2. The device capable of automatic binding according to claim 1, characterized in that: The control on / off structure includes a dual-channel solenoid valve and a PCBA main board. The inlet end of the dual-channel solenoid valve is connected to the air supply structure, and the outlet end of the dual-channel solenoid valve is connected to the strapping airbag structure. The PCBA main board is electrically connected to the air supply structure, the pressure detection structure, and the dual-channel solenoid valve.
3. The device capable of automatic binding according to claim 2, characterized in that: It also includes a multi-channel hose, which is connected to the gas supply structure, the inlet end of the dual-channel solenoid valve, the pressure detection structure, and the proportional valve.

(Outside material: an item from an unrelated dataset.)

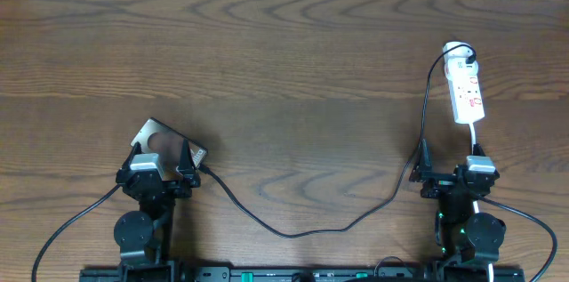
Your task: Plug charger to phone and switch on socket
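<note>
In the overhead view the grey phone (pixel 158 139) lies at the left, tilted, with the black charger cable (pixel 293 229) running from its lower right corner across the table up to the white socket strip (pixel 466 91) at the far right. A white charger plug (pixel 457 51) sits in the strip's far end. My left gripper (pixel 163 159) is open over the phone's near edge, its fingers on either side of it. Near the front edge, below the strip, my right gripper (pixel 447 159) is open and holds nothing.
The strip's white lead (pixel 476 144) runs down past the right arm's base (pixel 471 233). The left arm's base (pixel 135 229) and its black cable (pixel 67 229) sit at the front left. The brown wooden table (pixel 284 60) stretches behind.
The right arm shifted slightly to the right near the front edge, its gripper still open. The left arm, phone, cable and socket strip have not moved.
The right arm was first reaching over the socket strip at the far right. Then it stood back below the strip, and later lower near the front edge, where it is now. The left gripper stayed open over the phone throughout.
</note>
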Available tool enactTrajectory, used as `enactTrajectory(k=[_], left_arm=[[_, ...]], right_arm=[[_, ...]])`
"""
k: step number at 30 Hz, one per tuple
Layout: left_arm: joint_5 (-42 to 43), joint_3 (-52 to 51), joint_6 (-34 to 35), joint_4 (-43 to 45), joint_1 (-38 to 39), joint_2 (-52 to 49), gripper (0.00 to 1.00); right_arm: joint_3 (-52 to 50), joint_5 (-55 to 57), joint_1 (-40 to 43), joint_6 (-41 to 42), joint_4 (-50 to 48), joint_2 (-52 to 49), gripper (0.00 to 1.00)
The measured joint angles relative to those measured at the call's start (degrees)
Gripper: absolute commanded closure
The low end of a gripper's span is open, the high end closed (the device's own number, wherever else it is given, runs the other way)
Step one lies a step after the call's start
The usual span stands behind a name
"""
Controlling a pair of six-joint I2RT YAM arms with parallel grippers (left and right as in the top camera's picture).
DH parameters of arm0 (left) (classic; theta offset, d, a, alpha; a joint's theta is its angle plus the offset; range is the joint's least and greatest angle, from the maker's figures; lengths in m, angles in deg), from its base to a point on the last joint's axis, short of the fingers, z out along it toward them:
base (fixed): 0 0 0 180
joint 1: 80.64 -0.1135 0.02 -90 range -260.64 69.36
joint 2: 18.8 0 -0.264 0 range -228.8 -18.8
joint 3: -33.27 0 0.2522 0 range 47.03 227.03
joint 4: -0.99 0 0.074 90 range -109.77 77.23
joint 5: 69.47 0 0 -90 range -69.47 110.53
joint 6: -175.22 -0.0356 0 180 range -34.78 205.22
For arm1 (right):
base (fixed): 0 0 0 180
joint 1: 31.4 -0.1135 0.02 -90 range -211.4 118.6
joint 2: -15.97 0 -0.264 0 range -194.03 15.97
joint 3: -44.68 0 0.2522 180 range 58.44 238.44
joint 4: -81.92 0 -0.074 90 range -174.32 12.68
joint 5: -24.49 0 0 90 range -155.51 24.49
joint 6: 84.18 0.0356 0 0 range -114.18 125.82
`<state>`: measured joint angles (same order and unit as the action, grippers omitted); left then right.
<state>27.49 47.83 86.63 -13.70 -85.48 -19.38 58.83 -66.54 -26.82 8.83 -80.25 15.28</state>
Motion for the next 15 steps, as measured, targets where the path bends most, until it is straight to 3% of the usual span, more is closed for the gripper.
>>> enactTrajectory(k=[15], left_arm=[[0.0, 0.0, 0.0, 0.0, 0.0, 0.0, 0.11]], right_arm=[[0.0, 0.0, 0.0, -0.5, 0.0, 0.0, 0.01]])
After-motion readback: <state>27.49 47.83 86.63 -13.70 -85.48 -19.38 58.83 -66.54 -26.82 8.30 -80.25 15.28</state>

4. The device capable of automatic binding according to claim 2, characterized in that: The strapping airbag structure includes a stacked airbag and an inner ring support plate. The stacked airbag is disposed inside the main support frame, and the inner ring support plate is disposed inside the stacked airbag. The inner ring support plate is wound into a cylindrical shape and assembled inside the stacked airbag to compress the stacked airbag between the main support frame and the inner ring support plate. The stacked airbag is connected to the outlet section of a dual-channel solenoid valve. An inner airbag for compressing the limb is disposed inside the inner ring support plate, and the inner airbag is connected to a multi-channel hose.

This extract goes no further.